__The problem__:
Reproduce, exactly, the lines of the material below from the line containing "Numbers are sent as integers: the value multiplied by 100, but" through the line containing "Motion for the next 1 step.", with both end lines included and nothing else.

Start of Supplied information

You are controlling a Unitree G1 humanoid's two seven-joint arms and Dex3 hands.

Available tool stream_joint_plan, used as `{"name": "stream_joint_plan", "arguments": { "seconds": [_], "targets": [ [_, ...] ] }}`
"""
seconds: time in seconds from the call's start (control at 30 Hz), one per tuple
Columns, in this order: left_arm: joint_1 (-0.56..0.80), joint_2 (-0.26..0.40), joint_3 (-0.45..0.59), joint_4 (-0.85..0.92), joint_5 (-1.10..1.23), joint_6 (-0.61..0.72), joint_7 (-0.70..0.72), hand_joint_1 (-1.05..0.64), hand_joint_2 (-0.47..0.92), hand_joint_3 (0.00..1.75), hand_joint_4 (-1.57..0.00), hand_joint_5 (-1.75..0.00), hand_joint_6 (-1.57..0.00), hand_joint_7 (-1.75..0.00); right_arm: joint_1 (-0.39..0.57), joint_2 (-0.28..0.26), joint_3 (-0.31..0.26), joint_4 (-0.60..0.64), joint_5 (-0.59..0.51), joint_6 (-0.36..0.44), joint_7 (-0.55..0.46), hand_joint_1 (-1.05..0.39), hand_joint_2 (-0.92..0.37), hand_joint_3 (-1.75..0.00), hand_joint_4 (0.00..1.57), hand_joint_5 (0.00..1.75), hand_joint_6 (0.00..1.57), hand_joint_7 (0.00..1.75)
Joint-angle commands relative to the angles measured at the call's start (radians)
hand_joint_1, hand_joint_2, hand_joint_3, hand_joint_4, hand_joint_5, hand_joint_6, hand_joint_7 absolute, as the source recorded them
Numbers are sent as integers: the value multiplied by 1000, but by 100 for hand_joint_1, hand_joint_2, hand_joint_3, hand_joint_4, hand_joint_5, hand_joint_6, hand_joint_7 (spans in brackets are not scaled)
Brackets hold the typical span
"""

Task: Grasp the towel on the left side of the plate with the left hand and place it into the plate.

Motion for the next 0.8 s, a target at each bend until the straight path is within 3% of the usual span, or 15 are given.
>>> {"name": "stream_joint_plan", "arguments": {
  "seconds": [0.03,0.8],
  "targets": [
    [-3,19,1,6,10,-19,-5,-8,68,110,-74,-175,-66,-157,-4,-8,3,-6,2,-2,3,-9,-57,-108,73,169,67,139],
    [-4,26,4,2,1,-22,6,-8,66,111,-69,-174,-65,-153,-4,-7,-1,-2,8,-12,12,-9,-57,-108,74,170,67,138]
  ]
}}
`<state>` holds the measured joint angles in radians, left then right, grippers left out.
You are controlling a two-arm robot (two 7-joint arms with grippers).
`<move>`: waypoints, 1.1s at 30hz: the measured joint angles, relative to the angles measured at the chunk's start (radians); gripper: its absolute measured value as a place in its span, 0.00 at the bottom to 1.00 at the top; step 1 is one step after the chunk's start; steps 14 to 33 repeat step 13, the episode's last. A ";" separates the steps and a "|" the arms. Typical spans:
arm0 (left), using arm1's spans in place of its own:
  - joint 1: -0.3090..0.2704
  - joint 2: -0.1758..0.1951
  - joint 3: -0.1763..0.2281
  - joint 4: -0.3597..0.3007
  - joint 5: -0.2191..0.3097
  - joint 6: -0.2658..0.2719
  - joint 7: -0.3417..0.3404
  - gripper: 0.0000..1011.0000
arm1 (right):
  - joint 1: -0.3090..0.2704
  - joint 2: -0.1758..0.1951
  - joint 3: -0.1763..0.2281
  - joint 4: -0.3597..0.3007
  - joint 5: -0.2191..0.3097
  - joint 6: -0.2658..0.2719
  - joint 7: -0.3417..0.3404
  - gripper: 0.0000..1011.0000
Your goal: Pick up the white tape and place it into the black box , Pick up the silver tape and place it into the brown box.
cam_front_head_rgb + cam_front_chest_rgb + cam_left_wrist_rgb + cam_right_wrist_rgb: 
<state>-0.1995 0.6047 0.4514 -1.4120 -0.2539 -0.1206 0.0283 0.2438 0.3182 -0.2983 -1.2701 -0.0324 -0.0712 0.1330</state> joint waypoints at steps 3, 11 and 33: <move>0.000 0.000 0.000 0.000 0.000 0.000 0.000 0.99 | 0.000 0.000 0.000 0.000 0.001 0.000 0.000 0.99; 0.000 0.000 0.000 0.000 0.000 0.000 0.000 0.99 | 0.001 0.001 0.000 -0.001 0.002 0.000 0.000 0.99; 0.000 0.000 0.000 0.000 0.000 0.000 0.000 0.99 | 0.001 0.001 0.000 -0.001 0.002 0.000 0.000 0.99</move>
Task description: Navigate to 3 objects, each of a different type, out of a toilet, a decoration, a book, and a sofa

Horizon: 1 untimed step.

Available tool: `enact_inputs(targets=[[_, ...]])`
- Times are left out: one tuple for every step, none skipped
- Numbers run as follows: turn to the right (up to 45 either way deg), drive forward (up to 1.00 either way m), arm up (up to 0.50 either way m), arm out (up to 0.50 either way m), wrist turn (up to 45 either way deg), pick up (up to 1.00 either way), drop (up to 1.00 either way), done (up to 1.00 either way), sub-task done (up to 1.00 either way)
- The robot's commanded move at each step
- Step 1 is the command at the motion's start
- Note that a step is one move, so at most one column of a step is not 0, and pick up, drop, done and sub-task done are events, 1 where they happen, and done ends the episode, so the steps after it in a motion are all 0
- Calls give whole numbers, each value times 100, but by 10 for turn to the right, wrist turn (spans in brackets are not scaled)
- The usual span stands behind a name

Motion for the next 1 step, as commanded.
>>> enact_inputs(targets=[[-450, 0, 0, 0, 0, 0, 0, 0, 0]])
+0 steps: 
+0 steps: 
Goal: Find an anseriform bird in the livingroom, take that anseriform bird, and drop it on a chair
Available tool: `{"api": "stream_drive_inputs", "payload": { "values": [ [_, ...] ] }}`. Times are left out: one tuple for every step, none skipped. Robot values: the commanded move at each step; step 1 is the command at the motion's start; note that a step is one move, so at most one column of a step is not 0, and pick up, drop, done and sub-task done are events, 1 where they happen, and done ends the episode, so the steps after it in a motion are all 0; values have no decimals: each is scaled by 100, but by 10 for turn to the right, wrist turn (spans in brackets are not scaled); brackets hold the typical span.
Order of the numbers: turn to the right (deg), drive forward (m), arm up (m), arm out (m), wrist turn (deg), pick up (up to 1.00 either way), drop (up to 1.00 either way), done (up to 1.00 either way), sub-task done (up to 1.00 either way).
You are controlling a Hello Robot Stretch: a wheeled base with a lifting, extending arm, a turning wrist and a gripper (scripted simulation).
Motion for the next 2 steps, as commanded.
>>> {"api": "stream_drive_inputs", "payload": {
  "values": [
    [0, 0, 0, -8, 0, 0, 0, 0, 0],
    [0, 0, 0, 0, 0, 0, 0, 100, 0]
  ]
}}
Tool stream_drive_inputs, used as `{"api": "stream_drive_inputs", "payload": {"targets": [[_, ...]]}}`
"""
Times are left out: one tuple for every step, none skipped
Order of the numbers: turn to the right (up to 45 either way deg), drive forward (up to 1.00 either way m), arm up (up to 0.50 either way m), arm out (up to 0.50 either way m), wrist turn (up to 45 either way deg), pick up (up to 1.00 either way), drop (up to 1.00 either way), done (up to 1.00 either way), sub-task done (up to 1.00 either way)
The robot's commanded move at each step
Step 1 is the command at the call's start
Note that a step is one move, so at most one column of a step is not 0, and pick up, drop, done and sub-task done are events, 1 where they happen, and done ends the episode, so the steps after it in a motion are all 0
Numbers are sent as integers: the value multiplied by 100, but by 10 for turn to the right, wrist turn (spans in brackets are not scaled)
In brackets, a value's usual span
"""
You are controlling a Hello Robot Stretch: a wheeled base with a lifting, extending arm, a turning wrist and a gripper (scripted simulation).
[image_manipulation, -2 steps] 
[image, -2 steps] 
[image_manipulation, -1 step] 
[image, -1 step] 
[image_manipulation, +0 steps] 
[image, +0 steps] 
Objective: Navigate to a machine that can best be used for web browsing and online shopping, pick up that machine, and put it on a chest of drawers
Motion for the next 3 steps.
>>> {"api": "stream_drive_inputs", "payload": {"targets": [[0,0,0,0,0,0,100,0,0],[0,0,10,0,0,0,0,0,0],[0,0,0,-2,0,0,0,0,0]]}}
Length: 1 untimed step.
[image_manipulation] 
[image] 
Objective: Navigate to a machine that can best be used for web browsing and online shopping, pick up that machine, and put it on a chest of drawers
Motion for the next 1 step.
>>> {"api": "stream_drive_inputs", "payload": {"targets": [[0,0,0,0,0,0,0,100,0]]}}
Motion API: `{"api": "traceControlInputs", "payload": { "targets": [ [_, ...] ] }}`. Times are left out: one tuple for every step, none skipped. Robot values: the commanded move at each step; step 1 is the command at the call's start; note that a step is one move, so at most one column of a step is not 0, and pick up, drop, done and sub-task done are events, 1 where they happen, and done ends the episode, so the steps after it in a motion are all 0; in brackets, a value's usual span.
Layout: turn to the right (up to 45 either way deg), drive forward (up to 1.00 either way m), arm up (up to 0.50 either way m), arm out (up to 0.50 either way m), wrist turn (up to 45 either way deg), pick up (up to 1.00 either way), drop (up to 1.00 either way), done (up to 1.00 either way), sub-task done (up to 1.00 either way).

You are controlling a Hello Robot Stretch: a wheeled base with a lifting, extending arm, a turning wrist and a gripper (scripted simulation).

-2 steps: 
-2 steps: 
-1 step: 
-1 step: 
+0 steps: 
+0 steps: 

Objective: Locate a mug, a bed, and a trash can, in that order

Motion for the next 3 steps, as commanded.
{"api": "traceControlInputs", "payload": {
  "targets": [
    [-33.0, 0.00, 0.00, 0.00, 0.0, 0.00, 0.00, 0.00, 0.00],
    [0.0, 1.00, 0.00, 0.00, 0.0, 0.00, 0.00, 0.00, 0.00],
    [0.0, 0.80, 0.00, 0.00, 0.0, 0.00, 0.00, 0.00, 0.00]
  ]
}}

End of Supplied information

__Output of the task__:
Numbers are sent as integers: the value multiplied by 100, but by 10 for turn to the right, wrist turn (spans in brackets are not scaled)
In brackets, a value's usual span
"""
You are controlling a Hello Robot Stretch: a wheeled base with a lifting, extending arm, a turning wrist and a gripper (scripted simulation).
[image_manipulation, -2 steps] 
[image, -2 steps] 
[image_manipulation, -1 step] 
[image, -1 step] 
[image_manipulation, +0 steps] 
[image, +0 steps] 
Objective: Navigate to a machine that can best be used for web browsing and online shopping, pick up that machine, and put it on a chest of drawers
Motion for the next 3 steps.
>>> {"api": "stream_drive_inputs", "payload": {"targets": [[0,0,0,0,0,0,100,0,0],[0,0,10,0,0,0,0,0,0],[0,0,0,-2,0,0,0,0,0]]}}
Length: 1 untimed step.
[image_manipulation] 
[image] 
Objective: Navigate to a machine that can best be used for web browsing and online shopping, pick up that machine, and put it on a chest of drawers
Motion for the next 1 step.

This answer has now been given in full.